I nodded. “It’s just bullshit, the whole thing,” I said.

“They’ll try something else when I get home. They’ve always got a new idea.”

“Yeah,” I said, having been the experimental pincushion myself.

“I kind of conned you into believing you were falling in love with a healthy person,” he said.

I shrugged. “I’d have done the same to you.”

“No, you wouldn’t’ve, but we can’t all be as awesome as you.” He kissed me, then grimaced.

“Does it hurt?” I asked.

“No. Just.” He stared at the ceiling for a long time before saying, “I like this world. I like drinking champagne. I like not smoking. I like the sound of Dutch people speaking Dutch. And now . . . I don’t even get a battle. I don’t get a fight.”

“You get to battle cancer,” I said. “That is your battle. And you’ll keep fighting,” I told him. I hated it when people tried to build me up to prepare for battle, but I did it to him, anyway. “You’ll . . . you’ll . . . live your best life today. This is your war now.” I despised myself for the cheesy sentiment, but what else did I have?

“Some war,” he said dismissively. “What am I at war with? My cancer. And what is my cancer? My cancer is me. The tumors are made of me. They’re made of me as surely as my brain and my heart are made of me. It is a civil war, Hazel Grace, with a predetermined winner.”

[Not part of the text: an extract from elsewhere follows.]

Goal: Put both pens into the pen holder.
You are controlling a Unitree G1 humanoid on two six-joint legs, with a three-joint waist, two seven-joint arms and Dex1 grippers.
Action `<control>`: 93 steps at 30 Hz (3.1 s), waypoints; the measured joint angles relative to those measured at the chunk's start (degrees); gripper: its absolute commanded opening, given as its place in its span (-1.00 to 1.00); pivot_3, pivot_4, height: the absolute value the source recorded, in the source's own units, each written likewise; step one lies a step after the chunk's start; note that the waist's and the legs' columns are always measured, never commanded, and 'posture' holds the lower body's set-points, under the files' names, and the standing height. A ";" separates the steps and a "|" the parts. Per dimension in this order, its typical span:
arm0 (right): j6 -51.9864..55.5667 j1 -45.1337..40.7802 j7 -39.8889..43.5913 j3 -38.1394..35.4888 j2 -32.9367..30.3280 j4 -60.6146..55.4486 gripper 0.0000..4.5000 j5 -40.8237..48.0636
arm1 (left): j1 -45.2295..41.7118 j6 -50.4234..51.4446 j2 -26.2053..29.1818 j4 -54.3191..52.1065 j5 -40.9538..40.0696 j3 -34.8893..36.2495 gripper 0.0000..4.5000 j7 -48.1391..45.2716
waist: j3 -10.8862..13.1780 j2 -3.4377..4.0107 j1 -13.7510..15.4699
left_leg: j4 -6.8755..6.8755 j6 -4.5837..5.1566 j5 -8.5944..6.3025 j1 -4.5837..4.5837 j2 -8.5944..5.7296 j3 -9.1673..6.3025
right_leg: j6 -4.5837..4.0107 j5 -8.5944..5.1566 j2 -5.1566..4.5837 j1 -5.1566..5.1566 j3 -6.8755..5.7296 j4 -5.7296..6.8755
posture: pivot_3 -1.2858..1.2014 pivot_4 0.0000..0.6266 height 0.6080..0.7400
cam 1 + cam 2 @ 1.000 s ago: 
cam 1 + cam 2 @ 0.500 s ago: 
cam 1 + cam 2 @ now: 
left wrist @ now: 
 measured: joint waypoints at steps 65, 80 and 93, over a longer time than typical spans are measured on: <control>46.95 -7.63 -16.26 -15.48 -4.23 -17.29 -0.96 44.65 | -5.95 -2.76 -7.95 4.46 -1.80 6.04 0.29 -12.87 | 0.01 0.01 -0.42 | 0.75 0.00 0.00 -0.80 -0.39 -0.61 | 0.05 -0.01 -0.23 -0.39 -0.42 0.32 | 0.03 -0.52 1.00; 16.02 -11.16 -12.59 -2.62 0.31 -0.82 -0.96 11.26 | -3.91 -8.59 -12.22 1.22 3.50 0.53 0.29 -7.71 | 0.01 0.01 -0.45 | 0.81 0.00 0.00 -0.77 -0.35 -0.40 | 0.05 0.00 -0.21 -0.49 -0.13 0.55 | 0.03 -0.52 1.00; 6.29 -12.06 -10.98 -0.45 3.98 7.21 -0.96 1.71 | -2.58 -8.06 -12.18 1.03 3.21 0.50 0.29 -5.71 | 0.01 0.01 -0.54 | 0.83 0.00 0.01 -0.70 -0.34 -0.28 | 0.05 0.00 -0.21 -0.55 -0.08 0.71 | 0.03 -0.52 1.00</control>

“Gus,” I said. I couldn’t say anything else. He was too smart for the kinds of solace I could offer.

“Okay,” he said. But it wasn’t. After a moment, he said, “If you go to the Rijksmuseum, which I really wanted to do—but who are we kidding, neither of us can walk through a museum. But anyway, I looked at the collection online before we left. If you were to go, and hopefully someday you will, you would see a lot of paintings of dead people. You’d see Jesus on the cross, and you’d see a dude getting stabbed in the neck, and you’d see people dying at sea and in battle and a parade of martyrs. But Not. One. Single. Cancer. Kid. Nobody biting it from the plague or smallpox or yellow fever or whatever, because there is no glory in illness. There is no meaning to it. There is no honor in dying of.”